Tuesday, April 10, 2007

Jacob Hacker: Thinking Realistically About National Health Care

Over at TPM Cafe, Jacob Hacker asks readers to think realistically about our health care problems.



The essence of Sick -- and yes, you still need to read it -- is an animating argument as simple as it is profound: The problem of health insecurity is not a problem experienced only by those on the fringes of American society; it is a problem increasingly affecting all Americans, both directly and indirectly. And the implication of this core argument is equally simple and profound: Any real solution will have to address the problems faced by us all -- rapidly rising costs, widespread gaps in coverage for the insured as well as the uninsured, health care that's not producing a healthy society as well as it could. We can no longer content ourselves with yet another round of gap-filling half-measures aimed at correcting the most egregious failures of our rickety financing structure.

...

Now, when it's clear that private employment-based coverage is failing much of the rest of the population, too, many are calling for an even balder rescue package: huge new subsidies for private insurers, mandates on individuals to enroll in costly insurance that may not even cover their needs, and a new framework for obtaining coverage that will allow private insurance to thrive even as employers' commitment to financing insurance withers.

Jon rightly implies that this is the wrong approach on both substantive and political grounds. Where I think he goes too far is in suggesting that, in thinking about alternatives, political and fiscal considerations should not be a major concern, or that reaping the gains of public insurance necessarily requires moving toward "Medicare for All" or some other universal public framework in a single fell swoop.


While I agree that the cost factor needs to be addressed, there is also the humanitarian factor of providing health care to all Americans. There is also the savings that will take place because of the economies of scale. There would also be the savings from the external costs (see definition 2b) because workers cannot move to a job of which they are better qualified because the currently need to take into consideration the health benefits that each employer offers.

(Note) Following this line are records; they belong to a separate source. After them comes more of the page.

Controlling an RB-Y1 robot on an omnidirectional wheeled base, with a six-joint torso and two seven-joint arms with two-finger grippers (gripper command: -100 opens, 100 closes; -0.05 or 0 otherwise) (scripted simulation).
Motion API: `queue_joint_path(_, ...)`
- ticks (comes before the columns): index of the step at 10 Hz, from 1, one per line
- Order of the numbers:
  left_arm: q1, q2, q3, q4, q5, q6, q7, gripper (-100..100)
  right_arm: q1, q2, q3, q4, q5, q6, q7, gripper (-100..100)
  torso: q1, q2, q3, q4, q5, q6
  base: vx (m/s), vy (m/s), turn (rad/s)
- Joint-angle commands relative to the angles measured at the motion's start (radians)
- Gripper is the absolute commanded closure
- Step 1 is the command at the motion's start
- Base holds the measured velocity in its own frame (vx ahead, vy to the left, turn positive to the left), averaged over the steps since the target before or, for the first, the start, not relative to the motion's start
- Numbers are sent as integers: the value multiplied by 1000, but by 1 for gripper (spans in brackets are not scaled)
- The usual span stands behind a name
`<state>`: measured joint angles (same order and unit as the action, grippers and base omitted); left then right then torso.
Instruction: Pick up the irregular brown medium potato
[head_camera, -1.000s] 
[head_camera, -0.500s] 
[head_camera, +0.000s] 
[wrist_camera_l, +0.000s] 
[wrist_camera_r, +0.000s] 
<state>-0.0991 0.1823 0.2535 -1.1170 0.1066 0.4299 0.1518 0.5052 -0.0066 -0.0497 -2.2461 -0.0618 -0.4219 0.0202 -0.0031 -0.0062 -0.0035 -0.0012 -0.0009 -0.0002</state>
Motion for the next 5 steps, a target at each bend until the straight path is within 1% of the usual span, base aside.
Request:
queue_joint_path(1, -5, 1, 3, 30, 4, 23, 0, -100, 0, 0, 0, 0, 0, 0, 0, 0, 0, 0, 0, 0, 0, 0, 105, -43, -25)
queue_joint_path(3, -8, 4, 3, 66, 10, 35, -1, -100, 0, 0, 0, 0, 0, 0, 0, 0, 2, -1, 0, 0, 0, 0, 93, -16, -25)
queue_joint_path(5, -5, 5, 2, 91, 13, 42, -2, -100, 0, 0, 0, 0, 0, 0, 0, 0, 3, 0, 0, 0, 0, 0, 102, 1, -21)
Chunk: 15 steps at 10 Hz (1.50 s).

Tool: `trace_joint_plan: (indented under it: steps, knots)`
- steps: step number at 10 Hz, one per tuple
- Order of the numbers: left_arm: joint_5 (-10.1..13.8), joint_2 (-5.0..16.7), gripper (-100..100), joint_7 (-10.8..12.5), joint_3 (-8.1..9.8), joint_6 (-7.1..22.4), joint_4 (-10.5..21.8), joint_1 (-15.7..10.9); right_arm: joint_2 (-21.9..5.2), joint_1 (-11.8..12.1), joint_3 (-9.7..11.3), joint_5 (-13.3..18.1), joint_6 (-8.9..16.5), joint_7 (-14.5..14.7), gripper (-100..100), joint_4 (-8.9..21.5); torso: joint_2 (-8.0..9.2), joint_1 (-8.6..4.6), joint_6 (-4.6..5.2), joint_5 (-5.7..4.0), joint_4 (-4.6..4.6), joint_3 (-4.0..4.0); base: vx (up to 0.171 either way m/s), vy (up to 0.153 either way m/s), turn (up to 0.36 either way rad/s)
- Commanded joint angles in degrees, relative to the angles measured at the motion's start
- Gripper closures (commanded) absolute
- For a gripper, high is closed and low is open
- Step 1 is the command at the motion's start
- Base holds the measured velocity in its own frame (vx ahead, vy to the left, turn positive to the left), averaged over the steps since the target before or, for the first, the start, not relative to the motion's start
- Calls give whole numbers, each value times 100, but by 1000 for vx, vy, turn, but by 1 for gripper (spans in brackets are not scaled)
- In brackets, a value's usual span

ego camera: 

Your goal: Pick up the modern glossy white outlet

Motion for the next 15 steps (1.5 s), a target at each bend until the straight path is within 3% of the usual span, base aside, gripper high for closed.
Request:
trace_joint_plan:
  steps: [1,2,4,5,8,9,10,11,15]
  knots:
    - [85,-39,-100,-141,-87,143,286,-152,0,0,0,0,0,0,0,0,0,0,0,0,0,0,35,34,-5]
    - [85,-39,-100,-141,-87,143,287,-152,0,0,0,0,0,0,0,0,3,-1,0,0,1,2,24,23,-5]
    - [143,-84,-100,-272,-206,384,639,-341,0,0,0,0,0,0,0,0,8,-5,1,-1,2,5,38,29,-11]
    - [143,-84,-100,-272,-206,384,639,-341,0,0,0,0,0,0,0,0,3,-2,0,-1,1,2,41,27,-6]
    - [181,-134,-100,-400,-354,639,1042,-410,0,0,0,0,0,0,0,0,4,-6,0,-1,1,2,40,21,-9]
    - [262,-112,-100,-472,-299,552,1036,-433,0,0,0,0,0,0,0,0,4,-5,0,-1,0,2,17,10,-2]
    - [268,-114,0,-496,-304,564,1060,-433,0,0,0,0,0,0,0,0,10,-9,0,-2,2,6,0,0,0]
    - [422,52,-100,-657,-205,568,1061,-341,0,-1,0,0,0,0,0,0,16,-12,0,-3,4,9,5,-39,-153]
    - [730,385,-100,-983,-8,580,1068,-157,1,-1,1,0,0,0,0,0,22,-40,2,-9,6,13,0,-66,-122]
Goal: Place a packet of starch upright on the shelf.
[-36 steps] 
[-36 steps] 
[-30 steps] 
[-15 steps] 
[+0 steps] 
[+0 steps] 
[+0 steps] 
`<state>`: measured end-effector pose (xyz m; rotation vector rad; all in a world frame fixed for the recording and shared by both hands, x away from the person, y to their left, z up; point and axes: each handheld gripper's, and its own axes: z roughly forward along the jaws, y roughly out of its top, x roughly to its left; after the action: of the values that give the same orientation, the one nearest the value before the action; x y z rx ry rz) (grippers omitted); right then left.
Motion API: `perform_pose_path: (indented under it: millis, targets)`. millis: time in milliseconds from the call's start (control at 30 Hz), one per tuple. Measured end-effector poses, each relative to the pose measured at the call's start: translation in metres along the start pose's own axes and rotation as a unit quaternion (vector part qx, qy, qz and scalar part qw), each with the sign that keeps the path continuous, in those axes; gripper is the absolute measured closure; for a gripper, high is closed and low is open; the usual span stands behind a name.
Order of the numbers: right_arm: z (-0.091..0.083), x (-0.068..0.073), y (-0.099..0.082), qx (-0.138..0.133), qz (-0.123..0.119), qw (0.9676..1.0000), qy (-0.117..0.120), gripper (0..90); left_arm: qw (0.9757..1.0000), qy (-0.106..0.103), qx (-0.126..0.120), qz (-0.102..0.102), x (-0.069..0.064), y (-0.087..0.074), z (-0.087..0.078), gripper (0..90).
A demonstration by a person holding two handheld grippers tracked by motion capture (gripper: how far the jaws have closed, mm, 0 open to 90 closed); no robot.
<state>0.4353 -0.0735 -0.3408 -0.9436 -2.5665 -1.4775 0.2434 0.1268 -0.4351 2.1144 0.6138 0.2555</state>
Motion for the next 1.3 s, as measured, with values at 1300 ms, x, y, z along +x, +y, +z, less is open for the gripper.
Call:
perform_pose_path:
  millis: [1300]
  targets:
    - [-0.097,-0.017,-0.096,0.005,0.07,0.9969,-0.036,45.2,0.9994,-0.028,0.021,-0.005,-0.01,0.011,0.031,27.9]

A well-designed national health care program would also allow Americans to receive treatment anywhere in the U.S. without concern of being "out-of-network." An American citizen, at least in theory, should be able to move from New York to Texas and receive the same quality of care that they would have received where they came from. After all, medical knowledge should not be discernibly different in Alaska than it is in California -- especially with the advent of the internet and the rapid communications and access to information that it provides. Such rapid communications also would allow a doctor who is not ordinarily familiar with a patient's history to get access to information that would reduce the risk of mistreatment.

A national health care system would also open the door to treaties with other countries so that both Americans who are traveling to get treatment abroad, and probably more importantly, alleviate some of the anti-Mexican sentiments and arguments that people from Mexico are draining our hospitals resources because they are treating uninsured patients.

But first, we have to have a consensus that the creation of a national health care system is in our best interests. It seems patently obvious to me that it is, but I'm just an Okie lawyer.